Di tempat lain, dua bintang Broadway narsis, Dee Dee Allen (Meryl Streep) dan Barry Glickman (James Corden), tengah merasa hancur karena pertunjukan terbaru mereka dicela habis-habisan oleh kritikus. Sampai berita mengenai Emma memberi keduanya ide. Demi publisitas, Dee Dee dan Barry, ditemani Trent Oliver (Andrew Rannells) si lulusan Julliard graduate dan Angie Dickinson (Nicole Kidman) si chorus girl, berniat datang ke Indiana guna membantu Emma.

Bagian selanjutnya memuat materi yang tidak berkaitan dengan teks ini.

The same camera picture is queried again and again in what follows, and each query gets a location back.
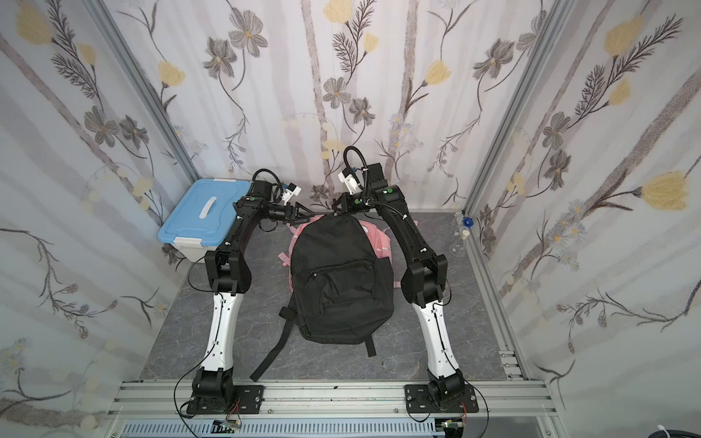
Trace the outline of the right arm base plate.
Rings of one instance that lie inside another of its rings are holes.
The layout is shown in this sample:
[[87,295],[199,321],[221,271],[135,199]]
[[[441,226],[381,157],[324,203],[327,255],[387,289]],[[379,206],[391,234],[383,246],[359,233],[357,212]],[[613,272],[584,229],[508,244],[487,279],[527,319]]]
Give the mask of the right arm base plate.
[[403,387],[405,409],[409,414],[476,414],[480,412],[478,396],[467,385],[458,392],[445,394],[431,390],[429,385],[407,384]]

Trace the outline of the pink backpack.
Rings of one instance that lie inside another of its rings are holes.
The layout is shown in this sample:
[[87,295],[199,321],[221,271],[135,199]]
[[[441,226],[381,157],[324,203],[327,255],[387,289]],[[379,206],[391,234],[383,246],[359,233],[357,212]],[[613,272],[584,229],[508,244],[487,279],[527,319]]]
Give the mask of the pink backpack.
[[[292,239],[290,241],[290,248],[288,249],[288,253],[279,254],[279,259],[282,261],[283,266],[287,266],[288,268],[290,267],[290,257],[292,255],[294,246],[297,243],[297,239],[299,238],[299,235],[302,233],[304,228],[319,219],[321,219],[321,215],[316,215],[311,219],[309,223],[301,224],[299,227],[288,226],[288,230],[290,230],[290,232],[292,233]],[[392,262],[391,239],[390,237],[388,237],[388,235],[386,235],[385,231],[380,230],[375,224],[371,224],[370,222],[361,221],[360,224],[364,230],[365,235],[367,235],[368,240],[374,248],[374,252],[376,253],[377,257],[388,258],[389,262]]]

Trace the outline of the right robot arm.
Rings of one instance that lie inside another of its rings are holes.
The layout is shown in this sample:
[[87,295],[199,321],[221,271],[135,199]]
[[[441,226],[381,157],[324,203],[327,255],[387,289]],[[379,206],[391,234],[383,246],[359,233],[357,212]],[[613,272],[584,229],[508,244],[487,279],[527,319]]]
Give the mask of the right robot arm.
[[374,210],[390,227],[406,262],[400,288],[413,306],[425,340],[429,400],[440,411],[452,408],[467,395],[467,380],[453,353],[445,323],[447,258],[425,241],[397,187],[368,195],[343,193],[332,204],[332,210],[339,215]]

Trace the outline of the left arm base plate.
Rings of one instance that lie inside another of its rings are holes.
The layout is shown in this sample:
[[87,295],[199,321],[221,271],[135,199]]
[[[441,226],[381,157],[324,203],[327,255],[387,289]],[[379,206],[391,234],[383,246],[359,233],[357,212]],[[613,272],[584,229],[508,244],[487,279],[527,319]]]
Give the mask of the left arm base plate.
[[197,414],[259,414],[264,401],[264,385],[229,385],[223,389],[205,389],[196,385],[186,407],[190,416]]

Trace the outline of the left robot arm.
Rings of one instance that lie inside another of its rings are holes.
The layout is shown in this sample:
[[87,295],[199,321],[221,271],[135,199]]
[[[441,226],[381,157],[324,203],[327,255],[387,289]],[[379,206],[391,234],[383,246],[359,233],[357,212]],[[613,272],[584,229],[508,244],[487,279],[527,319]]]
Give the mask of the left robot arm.
[[235,405],[233,348],[235,325],[252,273],[245,251],[263,219],[305,224],[315,213],[295,203],[277,204],[262,195],[245,195],[234,204],[235,220],[222,244],[204,256],[210,291],[214,294],[212,327],[202,362],[194,368],[188,416],[225,414]]

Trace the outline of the black backpack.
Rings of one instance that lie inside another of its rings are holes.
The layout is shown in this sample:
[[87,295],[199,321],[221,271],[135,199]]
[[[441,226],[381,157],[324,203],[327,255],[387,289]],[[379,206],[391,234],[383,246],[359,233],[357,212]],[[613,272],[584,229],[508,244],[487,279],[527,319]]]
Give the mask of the black backpack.
[[380,257],[375,228],[351,215],[323,215],[297,228],[288,252],[290,302],[279,316],[279,341],[250,375],[259,381],[297,328],[307,341],[364,345],[374,357],[372,336],[394,315],[391,258]]

Sebagaimana negara-negara adidaya merasa negara miskin butuh uluran tangan mereka untuk meraih kesejahteraan, atau SJW kota besar penghuni cafe mahal menganggap orang-orang desa perlu mereka edukasi, keempat bintang Broadway ini ngotot memberi bantuan, tanpa tahu (baca: peduli) apa yang Emma butuhkan. Tapi sekali lagi, ini film Ryan Murphy, di mana manusia-manusia berperangai buruk bakal menyadari kesalahan, kemudian berubah. Walau perubahan itu tak melalui proses yang meyakinkan.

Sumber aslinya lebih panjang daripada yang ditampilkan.